▶ Exercise instructions
Between the line containing "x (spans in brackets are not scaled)" and the line containing "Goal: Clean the" lies a run of lines; give that run again exactly, with both of those lines, and nothing else from the entries below.

-- Dataset records follows --

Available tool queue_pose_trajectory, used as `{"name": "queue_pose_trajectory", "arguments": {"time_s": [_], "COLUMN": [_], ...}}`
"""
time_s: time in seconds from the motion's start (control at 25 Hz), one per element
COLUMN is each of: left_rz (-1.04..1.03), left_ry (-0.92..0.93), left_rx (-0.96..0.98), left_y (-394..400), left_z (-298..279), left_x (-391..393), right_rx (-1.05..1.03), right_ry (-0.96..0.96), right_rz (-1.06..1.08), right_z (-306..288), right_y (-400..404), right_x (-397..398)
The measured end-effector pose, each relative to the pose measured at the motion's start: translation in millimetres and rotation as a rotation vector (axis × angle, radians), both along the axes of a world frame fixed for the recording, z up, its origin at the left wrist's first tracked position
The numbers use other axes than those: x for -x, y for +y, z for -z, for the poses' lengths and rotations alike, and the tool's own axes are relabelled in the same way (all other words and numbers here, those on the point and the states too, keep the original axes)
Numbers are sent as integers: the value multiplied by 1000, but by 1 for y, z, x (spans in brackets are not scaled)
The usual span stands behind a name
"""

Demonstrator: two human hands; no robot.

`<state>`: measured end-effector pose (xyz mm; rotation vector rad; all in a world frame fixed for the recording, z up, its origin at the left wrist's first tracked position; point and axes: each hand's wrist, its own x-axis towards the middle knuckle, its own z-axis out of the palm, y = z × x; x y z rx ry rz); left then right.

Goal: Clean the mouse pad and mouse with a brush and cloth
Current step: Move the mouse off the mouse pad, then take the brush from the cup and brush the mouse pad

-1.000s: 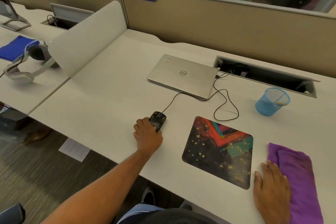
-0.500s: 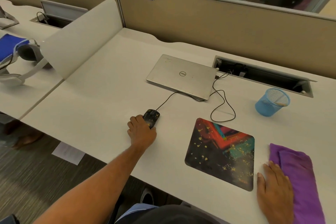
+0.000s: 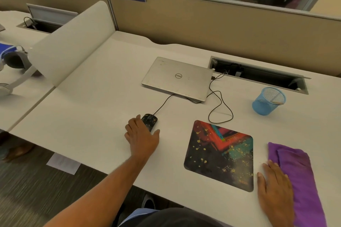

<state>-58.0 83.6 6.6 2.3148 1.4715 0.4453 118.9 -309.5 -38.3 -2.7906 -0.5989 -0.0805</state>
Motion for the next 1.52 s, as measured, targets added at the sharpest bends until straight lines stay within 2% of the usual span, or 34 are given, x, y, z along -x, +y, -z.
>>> {"name": "queue_pose_trajectory", "arguments": {"time_s": [0.36,0.56,0.84,1.12,1.32,1.44,1.52], "left_rz": [459,620,883,1001,1023,1087,1177], "left_ry": [-53,-50,-55,-87,-140,-38,98], "left_rx": [-14,-1,-203,-61,172,245,175], "left_y": [-59,-76,-94,-121,-140,-145,-147], "left_z": [-4,-4,-35,-66,-82,-82,-80], "left_x": [-72,-128,-208,-291,-339,-358,-367], "right_rx": [4,27,-194,-288,-286,-260,-249], "right_ry": [-72,-112,-99,-2,160,203,214], "right_rz": [12,78,147,297,228,205,203], "right_z": [-1,-19,-67,-117,-124,-119,-115], "right_y": [2,15,50,84,95,96,96], "right_x": [4,-10,-71,-148,-187,-202,-210]}}
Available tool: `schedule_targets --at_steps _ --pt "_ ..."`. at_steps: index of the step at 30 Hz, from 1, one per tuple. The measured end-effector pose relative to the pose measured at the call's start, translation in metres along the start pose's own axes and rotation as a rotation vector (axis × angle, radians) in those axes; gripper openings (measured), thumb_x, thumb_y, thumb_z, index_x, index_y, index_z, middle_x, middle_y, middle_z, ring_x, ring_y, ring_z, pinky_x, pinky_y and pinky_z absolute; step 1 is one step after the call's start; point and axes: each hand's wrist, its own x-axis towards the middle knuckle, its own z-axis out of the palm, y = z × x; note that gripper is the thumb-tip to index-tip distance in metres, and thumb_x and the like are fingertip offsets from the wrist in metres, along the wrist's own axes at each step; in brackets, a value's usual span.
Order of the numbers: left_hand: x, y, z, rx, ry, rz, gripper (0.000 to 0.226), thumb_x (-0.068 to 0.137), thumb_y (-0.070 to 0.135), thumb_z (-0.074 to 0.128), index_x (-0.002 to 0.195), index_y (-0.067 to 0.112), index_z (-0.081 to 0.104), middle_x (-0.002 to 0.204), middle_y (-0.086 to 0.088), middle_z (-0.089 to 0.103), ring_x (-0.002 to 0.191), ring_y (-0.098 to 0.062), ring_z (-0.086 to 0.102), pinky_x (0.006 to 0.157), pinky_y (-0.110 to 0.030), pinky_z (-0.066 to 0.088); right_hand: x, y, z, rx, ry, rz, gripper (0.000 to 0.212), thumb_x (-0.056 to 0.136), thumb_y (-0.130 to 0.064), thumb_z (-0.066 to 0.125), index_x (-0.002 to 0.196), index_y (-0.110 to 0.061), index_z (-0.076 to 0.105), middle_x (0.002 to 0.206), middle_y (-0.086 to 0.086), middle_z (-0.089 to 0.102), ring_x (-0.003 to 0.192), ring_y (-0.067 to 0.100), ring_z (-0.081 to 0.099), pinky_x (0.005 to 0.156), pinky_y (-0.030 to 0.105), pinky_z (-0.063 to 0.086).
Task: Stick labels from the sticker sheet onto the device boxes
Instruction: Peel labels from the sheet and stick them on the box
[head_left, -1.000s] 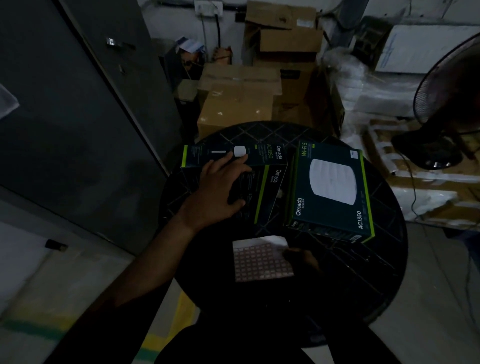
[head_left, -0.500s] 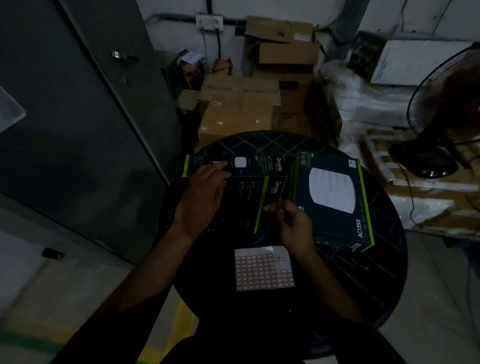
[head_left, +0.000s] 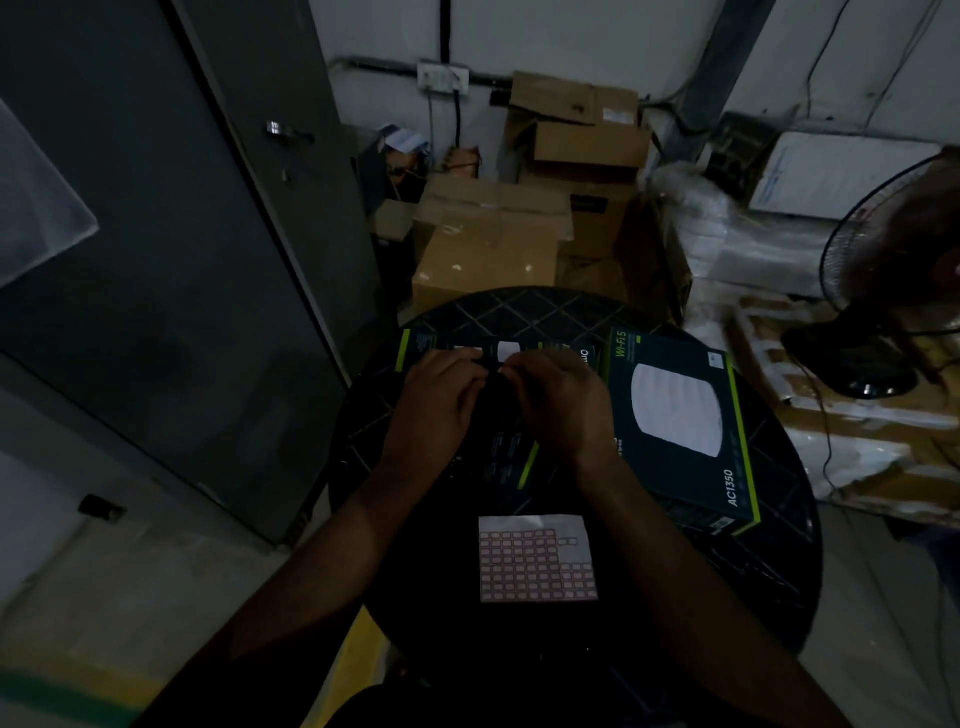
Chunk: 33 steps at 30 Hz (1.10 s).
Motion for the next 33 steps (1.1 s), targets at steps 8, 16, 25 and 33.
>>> schedule_targets --at_steps 8,16,25,33 --pt "0.004 0.0 -0.001 -0.038 0.022 0.002 0.014 0.086 0.003 0.064 0.095 0.009 0.073 0.116 -0.007 0.069 0.108 -0.023 0.058 0.097 -0.027 0.04 0.005 -0.003 -0.002 -0.069 -0.065 -0.085 0.017 0.091 -0.027 0.065 0.089 -0.012 0.074 0.085 0.008 0.066 0.078 0.029 0.065 0.054 0.041 0.056" --pt "0.006 -0.004 0.0 -0.038 0.012 0.02 0.015 0.089 0.009 0.061 0.097 0.01 0.073 0.117 -0.005 0.068 0.108 -0.019 0.056 0.096 -0.024 0.038 0.006 0.001 -0.014 -0.032 -0.214 -0.12 0.021 0.085 -0.028 0.072 0.104 -0.018 0.076 0.102 0.005 0.068 0.095 0.026 0.064 0.065 0.037 0.056" --pt "0.007 -0.006 0.003 -0.042 0.02 0.014 0.013 0.089 0.01 0.063 0.096 0.013 0.073 0.117 -0.004 0.068 0.109 -0.02 0.058 0.097 -0.028 0.042 0.018 0.0 -0.016 0.159 -0.203 0.087 0.02 0.091 -0.034 0.062 0.096 -0.024 0.078 0.094 0.001 0.074 0.085 0.019 0.067 0.07 0.04 0.056" --pt "0.007 -0.005 0.001 -0.064 0.022 0.004 0.013 0.085 0.003 0.068 0.094 0.011 0.074 0.116 -0.004 0.069 0.107 -0.019 0.057 0.095 -0.027 0.043 0.015 0.003 -0.005 0.036 -0.218 0.021 0.017 0.084 -0.039 0.068 0.092 -0.027 0.078 0.089 -0.002 0.071 0.083 0.02 0.065 0.06 0.037 0.055"
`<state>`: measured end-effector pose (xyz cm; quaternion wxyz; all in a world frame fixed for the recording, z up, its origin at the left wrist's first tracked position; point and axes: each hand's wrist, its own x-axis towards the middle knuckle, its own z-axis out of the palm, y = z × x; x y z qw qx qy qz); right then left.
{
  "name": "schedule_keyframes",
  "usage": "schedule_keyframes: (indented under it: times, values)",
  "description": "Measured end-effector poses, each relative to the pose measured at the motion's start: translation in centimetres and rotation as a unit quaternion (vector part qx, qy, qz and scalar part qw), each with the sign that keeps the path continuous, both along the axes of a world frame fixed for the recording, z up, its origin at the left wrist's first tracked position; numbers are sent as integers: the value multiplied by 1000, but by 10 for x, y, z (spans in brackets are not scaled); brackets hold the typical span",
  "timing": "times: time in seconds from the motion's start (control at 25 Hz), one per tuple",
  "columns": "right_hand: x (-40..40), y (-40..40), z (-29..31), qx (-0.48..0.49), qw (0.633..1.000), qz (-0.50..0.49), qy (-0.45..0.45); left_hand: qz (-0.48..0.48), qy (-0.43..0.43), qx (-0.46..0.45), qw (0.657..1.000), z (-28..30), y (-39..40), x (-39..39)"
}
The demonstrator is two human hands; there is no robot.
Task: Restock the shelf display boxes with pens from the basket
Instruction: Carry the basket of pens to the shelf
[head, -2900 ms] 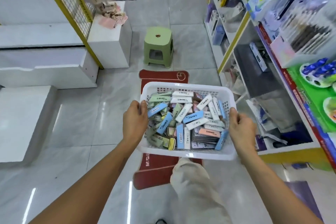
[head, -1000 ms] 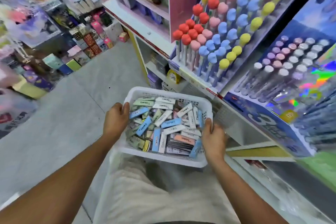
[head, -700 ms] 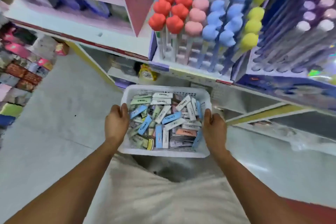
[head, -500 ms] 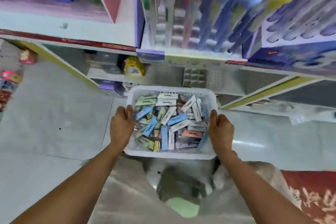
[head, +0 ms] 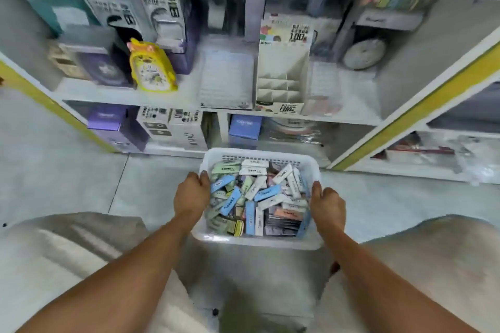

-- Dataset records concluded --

▶ Solution to this task
Numbers are sent as integers: the value multiplied by 1000, but by 1 for y, z, x (spans in brackets are not scaled)
The usual span stands behind a name
"""

Demonstrator: two human hands; no robot.

`<state>`: measured end-effector pose (xyz mm; rotation vector rad; all in a world frame fixed for the recording, z up, its origin at the left wrist's first tracked position; point and axes: each hand's wrist, its own x-axis towards the middle knuckle, its own z-axis out of the palm, y = z × x; x y z rx ry rz); left then right.

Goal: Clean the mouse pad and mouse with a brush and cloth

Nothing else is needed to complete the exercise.